Image from emedevents.com

On the 1st of June 2017, the Executive Board of the World Health Organization recommended that a “Resolution on Rheumatic Fever and Rheumatic Heart Disease”, be presented for adoption at the 2018 World Health Assembly. Following this, the South African Heart Association® acknowledged that this event will “mark the first time that RHD has been recognised as a global health priority on the world stage.”

Rheumatic Heart Disease (RHD) is the most commonly acquired heart disease in young people under the age of 25. It mostly begins in childhood as strep throat and occurs mainly in developing countries. Without treatment, this leads to Acute Rheumatic Fever (ARF); an auto-immune condition where the body attacks host-tissues.

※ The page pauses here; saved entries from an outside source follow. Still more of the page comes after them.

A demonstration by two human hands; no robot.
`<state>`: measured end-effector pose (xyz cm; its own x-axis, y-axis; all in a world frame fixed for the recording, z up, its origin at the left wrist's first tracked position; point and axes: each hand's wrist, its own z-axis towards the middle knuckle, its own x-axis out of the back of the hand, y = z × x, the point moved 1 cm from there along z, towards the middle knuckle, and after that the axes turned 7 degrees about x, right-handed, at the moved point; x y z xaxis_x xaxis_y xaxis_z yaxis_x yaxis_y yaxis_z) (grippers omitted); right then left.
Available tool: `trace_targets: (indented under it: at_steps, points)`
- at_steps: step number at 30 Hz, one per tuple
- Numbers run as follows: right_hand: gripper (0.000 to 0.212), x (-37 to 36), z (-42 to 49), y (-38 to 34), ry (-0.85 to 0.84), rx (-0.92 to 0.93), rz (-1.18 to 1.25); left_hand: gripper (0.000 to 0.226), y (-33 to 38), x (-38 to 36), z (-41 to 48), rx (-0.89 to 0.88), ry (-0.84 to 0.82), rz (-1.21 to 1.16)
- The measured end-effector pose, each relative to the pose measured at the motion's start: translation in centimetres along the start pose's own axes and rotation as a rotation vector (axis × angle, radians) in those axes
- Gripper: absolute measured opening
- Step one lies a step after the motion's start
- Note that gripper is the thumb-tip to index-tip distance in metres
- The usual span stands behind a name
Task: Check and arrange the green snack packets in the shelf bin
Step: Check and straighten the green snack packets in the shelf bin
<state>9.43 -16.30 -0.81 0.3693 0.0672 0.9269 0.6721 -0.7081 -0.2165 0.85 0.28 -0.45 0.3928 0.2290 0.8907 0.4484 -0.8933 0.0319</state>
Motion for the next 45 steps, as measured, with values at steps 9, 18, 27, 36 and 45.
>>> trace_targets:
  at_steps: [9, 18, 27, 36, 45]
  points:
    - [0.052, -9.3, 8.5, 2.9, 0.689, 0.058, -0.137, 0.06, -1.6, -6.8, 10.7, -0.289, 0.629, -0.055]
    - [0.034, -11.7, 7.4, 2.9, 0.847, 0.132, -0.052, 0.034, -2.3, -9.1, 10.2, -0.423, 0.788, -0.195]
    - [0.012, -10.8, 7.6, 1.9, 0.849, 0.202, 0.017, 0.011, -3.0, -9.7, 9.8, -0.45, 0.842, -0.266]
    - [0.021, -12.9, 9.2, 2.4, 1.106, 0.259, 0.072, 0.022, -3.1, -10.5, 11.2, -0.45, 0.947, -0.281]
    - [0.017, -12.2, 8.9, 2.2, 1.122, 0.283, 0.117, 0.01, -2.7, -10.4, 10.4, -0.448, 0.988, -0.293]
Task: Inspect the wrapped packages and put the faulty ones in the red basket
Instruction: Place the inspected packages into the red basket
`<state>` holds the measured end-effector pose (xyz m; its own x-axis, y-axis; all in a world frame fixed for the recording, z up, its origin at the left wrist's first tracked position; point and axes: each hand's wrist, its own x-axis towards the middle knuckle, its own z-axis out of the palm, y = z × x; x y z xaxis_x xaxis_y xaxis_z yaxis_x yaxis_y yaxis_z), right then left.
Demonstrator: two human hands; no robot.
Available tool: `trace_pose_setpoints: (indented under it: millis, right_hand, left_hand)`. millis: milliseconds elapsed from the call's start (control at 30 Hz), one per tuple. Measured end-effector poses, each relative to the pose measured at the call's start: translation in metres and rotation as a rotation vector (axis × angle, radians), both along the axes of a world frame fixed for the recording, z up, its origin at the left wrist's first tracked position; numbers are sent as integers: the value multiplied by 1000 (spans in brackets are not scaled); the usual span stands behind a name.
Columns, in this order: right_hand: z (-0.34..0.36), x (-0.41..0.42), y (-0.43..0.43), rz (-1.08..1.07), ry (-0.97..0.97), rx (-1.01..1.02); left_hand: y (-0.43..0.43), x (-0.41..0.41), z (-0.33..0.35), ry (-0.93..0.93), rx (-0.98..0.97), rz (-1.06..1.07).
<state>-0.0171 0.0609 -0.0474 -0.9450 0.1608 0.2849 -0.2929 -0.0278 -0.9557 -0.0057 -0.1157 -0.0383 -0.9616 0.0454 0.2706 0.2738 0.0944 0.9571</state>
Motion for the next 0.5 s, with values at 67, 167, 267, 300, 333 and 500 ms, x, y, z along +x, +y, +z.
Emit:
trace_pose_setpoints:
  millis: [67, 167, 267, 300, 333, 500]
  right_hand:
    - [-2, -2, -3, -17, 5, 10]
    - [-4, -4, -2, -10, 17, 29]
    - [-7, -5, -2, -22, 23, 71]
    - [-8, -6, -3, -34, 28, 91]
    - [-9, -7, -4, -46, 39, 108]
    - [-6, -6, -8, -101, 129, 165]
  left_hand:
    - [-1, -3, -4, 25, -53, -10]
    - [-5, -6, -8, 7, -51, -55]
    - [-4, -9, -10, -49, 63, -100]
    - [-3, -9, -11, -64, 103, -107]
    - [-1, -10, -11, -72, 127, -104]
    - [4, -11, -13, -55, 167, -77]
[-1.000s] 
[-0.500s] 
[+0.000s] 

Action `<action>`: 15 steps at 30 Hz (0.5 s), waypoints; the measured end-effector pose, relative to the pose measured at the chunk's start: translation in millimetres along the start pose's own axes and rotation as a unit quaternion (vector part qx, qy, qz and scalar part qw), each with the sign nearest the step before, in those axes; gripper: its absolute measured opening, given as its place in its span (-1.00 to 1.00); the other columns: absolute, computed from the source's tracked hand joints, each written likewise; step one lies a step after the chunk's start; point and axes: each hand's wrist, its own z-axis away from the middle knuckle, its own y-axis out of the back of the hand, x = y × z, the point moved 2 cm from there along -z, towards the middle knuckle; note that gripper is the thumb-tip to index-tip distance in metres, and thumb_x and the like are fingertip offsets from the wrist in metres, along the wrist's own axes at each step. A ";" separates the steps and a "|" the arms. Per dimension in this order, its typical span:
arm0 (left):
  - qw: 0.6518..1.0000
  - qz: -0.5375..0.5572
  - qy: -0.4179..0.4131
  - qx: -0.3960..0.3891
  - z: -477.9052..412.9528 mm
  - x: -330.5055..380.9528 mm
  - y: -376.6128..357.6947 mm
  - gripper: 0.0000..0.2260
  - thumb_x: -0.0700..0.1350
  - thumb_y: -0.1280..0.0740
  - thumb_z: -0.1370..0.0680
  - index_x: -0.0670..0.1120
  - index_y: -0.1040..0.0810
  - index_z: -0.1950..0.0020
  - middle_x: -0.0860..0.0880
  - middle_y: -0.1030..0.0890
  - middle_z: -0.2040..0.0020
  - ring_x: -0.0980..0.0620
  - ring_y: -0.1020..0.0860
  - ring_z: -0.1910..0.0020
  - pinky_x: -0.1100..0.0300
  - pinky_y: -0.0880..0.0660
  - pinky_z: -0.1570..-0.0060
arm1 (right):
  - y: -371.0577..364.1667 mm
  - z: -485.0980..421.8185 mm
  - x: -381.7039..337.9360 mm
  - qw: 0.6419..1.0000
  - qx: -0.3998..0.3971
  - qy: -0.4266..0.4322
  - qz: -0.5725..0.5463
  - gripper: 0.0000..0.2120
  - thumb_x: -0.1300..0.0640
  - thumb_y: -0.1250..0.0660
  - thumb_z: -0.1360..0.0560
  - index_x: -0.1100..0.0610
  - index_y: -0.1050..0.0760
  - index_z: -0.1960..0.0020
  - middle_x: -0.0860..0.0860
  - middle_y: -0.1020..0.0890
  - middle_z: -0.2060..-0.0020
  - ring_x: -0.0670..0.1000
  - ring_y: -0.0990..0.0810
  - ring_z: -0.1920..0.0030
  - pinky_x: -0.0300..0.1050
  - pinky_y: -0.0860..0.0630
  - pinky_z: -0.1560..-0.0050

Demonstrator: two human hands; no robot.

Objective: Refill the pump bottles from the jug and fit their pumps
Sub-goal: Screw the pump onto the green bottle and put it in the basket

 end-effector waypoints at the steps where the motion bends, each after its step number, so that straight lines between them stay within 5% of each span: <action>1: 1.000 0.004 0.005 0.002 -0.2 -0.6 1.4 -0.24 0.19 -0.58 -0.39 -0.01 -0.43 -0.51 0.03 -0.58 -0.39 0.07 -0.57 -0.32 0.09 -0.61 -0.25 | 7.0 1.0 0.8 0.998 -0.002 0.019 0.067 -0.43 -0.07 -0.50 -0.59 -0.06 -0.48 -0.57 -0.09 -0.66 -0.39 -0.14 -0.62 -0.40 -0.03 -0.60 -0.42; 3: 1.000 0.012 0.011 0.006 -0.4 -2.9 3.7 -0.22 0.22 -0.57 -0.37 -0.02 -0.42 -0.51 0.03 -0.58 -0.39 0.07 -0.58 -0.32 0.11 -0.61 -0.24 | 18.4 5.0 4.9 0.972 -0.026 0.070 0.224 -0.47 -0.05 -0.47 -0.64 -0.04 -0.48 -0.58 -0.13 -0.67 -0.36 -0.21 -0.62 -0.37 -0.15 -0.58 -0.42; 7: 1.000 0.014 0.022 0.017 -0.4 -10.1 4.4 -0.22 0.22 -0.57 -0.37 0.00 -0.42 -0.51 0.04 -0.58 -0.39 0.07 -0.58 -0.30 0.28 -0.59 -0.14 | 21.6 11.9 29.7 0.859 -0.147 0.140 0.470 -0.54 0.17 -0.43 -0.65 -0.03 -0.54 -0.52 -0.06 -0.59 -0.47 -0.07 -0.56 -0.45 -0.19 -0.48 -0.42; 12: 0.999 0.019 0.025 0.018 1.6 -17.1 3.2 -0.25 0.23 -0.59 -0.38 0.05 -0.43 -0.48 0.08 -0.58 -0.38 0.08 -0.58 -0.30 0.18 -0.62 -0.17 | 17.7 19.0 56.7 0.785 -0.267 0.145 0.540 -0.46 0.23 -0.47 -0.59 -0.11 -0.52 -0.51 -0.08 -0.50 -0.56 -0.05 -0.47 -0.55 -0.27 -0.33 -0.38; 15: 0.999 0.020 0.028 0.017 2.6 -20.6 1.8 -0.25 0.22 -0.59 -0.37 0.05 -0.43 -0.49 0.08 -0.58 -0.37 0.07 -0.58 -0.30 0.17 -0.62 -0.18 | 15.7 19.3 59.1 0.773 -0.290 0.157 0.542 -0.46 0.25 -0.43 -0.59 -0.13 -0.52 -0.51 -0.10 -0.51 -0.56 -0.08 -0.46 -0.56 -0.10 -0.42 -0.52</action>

According to Professor Bongani Mayosi Dean of the Faculty of Health Sciences at UCT, South Africa is progressing in controlling and managing RHD. Cases of ARF and RHD have been falling in provincial paediatric units. Mortality has “fallen from 1.3/100 000 in 2001 to 0.7/100 000 in 2012” according to a publication from Professor Zuhlke at Red Cross Children’s Hospital. It is noted that among adults, “congestive heart failure due to RHD remains high,” at “(25/100 000/year) in Gauteng,” and is paired with a high fatality rate.

The outcome of the 2018 World Health Assembly in May will determine the extent of implemented funding, research and intervention for the prevention and treatment of RHD in healthcare programmes; both nationally and internationally.